*REQUIRED WORK:*
From the listing below, reproduce word for word the part that opens with the line containing "Would you be able to tag the left black" and closes with the line containing "Would you be able to tag the left robot"; reproduce nothing else.

*DATA SHOWN:*

------------------------------------------------------------

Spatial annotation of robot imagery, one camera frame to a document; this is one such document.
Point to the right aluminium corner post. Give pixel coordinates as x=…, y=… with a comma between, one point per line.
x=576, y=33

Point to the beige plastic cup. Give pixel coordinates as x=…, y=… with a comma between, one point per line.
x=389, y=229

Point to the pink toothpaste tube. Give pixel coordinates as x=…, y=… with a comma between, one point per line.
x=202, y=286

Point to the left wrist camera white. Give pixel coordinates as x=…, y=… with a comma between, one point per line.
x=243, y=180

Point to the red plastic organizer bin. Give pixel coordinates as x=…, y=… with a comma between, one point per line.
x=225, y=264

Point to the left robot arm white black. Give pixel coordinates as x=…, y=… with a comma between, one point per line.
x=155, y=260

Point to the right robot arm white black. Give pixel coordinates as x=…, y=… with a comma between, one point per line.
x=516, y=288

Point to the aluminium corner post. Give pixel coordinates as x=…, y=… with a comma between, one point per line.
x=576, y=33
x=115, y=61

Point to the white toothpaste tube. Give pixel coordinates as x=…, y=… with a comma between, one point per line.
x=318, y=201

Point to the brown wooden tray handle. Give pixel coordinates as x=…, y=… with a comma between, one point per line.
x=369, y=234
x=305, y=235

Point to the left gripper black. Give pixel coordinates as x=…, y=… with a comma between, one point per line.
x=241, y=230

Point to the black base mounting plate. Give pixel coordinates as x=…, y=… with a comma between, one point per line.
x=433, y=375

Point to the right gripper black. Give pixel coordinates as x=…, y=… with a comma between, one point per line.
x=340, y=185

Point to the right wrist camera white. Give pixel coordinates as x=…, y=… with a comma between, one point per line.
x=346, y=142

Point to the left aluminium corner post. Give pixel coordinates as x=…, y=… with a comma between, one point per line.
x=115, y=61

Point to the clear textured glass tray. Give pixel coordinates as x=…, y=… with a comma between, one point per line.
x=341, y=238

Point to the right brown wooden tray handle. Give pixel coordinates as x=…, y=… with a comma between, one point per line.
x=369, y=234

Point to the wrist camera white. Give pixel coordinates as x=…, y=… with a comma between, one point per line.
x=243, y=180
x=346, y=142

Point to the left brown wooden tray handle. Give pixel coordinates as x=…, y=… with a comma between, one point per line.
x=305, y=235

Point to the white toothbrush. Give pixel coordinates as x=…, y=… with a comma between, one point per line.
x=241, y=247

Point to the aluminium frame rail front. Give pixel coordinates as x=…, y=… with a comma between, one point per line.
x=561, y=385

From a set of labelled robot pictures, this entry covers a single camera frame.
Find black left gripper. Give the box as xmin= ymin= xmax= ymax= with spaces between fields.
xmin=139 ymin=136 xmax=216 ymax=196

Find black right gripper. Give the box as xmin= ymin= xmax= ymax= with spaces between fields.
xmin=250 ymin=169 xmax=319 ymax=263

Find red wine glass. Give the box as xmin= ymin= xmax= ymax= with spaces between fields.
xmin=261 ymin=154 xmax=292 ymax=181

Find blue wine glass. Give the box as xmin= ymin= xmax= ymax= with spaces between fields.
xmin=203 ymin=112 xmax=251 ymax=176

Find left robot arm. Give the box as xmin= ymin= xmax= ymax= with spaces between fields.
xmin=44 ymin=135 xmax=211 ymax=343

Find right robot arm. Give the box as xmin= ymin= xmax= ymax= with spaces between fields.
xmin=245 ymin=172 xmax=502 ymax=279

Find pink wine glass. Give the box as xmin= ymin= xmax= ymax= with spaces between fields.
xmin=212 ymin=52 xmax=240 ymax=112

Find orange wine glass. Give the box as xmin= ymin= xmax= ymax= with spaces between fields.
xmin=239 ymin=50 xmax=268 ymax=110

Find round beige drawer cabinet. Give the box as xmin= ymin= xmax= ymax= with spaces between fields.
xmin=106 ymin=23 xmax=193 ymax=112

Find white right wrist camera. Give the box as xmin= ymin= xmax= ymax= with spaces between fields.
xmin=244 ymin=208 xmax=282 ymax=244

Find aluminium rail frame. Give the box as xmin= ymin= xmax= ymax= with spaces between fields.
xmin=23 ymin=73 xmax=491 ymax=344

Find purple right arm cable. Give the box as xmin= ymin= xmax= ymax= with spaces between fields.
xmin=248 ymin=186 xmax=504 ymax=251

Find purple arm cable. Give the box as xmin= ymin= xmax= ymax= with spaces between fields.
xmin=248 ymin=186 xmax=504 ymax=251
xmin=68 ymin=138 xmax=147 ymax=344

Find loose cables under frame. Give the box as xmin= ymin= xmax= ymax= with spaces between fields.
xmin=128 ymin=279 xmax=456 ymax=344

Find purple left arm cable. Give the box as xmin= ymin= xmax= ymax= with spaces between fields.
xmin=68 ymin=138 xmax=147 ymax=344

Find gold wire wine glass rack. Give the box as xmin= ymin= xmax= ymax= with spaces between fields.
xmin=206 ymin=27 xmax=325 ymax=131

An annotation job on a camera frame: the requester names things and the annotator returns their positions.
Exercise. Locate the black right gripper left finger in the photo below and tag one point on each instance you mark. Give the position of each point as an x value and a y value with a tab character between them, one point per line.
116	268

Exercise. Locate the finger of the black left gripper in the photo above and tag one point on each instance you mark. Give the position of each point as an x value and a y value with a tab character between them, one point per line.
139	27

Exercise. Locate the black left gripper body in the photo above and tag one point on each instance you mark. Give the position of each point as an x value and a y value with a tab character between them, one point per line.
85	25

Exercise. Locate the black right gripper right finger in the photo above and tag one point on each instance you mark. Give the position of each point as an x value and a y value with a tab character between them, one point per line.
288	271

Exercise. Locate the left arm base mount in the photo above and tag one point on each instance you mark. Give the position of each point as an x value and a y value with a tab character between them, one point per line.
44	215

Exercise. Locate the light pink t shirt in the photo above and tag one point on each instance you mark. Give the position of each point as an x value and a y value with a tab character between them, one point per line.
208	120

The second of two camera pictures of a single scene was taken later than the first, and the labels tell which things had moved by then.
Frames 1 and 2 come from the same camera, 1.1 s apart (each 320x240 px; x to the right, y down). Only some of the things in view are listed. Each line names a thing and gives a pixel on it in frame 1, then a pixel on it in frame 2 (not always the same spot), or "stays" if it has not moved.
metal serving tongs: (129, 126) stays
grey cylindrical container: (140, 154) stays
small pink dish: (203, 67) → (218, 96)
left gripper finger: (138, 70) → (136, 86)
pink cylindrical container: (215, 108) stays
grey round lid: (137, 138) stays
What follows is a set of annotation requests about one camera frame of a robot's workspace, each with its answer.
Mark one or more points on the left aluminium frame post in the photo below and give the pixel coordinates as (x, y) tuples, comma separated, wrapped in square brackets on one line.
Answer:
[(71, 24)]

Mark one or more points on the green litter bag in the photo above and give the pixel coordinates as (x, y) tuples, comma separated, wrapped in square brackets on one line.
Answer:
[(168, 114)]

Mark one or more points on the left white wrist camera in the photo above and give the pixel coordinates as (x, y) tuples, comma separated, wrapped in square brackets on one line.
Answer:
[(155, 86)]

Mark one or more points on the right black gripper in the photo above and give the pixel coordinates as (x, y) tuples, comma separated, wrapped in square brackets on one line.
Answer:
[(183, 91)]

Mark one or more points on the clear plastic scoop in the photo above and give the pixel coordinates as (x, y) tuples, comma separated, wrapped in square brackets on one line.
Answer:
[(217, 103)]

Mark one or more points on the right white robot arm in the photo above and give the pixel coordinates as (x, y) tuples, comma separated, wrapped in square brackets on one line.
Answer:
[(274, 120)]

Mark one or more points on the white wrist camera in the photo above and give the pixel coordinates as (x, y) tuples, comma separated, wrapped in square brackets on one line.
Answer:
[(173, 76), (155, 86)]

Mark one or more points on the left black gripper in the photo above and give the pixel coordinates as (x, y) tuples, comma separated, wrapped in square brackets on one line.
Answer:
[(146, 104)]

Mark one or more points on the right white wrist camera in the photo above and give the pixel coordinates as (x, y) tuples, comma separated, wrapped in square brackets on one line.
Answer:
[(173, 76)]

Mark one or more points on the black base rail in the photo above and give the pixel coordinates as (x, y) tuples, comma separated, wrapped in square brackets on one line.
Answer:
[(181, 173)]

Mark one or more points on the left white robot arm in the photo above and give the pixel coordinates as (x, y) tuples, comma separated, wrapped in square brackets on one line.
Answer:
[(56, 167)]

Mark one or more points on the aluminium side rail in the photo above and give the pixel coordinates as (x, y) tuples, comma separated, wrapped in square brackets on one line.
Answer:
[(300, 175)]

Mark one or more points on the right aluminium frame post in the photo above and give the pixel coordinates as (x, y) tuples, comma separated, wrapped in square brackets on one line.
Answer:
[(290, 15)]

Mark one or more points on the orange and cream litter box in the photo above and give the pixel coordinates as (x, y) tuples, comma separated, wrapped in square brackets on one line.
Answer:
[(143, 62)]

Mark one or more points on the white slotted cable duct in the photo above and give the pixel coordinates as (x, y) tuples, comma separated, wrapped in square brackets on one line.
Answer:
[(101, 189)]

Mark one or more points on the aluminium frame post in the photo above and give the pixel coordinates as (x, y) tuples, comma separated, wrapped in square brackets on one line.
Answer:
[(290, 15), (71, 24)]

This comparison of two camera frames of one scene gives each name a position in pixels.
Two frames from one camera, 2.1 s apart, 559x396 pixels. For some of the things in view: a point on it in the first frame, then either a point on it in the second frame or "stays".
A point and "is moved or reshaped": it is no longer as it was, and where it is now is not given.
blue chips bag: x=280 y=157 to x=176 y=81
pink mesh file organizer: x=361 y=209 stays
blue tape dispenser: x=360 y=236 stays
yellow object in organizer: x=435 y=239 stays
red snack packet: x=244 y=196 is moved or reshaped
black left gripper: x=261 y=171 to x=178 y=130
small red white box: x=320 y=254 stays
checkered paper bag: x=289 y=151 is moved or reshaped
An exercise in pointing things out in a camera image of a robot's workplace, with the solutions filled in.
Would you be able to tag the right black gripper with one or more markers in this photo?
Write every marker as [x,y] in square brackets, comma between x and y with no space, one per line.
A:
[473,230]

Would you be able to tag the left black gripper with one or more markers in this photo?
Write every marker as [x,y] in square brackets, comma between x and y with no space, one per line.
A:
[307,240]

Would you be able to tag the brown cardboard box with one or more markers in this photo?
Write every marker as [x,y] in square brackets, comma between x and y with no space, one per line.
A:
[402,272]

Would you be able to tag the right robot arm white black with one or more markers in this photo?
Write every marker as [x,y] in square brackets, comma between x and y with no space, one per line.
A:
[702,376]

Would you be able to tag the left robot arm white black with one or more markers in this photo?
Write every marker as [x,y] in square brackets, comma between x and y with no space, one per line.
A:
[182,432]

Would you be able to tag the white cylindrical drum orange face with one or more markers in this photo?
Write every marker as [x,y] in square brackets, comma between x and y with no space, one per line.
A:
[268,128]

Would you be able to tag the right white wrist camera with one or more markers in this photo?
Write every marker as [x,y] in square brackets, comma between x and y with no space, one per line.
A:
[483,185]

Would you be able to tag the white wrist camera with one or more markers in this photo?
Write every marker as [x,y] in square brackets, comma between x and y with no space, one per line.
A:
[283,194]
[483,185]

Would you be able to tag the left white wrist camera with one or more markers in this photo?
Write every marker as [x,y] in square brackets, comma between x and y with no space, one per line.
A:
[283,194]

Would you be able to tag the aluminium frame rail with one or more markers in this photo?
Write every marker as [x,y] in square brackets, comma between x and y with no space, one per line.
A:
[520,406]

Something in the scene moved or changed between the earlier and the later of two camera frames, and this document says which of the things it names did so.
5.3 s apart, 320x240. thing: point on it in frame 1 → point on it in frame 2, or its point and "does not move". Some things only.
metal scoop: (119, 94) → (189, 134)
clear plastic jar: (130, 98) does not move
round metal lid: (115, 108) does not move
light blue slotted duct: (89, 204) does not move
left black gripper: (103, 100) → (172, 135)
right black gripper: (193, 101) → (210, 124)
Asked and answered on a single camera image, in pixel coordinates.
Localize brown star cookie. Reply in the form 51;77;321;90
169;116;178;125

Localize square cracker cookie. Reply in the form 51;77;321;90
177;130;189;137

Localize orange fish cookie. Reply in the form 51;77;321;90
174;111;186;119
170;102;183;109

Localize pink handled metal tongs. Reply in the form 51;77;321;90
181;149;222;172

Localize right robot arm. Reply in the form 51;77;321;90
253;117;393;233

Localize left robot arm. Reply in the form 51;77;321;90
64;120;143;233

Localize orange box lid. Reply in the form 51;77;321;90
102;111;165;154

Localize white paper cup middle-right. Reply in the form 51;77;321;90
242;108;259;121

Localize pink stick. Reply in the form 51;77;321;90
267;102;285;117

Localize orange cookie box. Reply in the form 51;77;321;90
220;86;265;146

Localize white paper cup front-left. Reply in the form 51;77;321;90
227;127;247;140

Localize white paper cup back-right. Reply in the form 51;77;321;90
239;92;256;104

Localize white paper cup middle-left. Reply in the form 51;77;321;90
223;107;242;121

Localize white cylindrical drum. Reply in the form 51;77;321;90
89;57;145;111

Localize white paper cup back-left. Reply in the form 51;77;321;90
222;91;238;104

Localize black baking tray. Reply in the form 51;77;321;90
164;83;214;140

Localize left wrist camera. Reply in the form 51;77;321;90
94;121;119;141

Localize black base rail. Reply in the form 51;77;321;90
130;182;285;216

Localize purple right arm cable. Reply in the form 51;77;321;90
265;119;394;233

------------------------------------------------------------

*RESPONSE:*
Would you be able to tag the left black gripper with one or more markers in this photo?
Write every marker as [x,y] in square brackets, comma between x and y with no space, one per line.
A:
[307,240]

Would you be able to tag the brown cardboard box with one or more markers in this photo?
Write every marker as [x,y] in square brackets, comma between x and y with no space, one per line.
A:
[402,272]

Would you be able to tag the right robot arm white black with one or more markers in this photo?
Write every marker as [x,y] in square brackets, comma between x and y with no space, one per line.
A:
[702,376]

Would you be able to tag the left robot arm white black with one or more markers in this photo?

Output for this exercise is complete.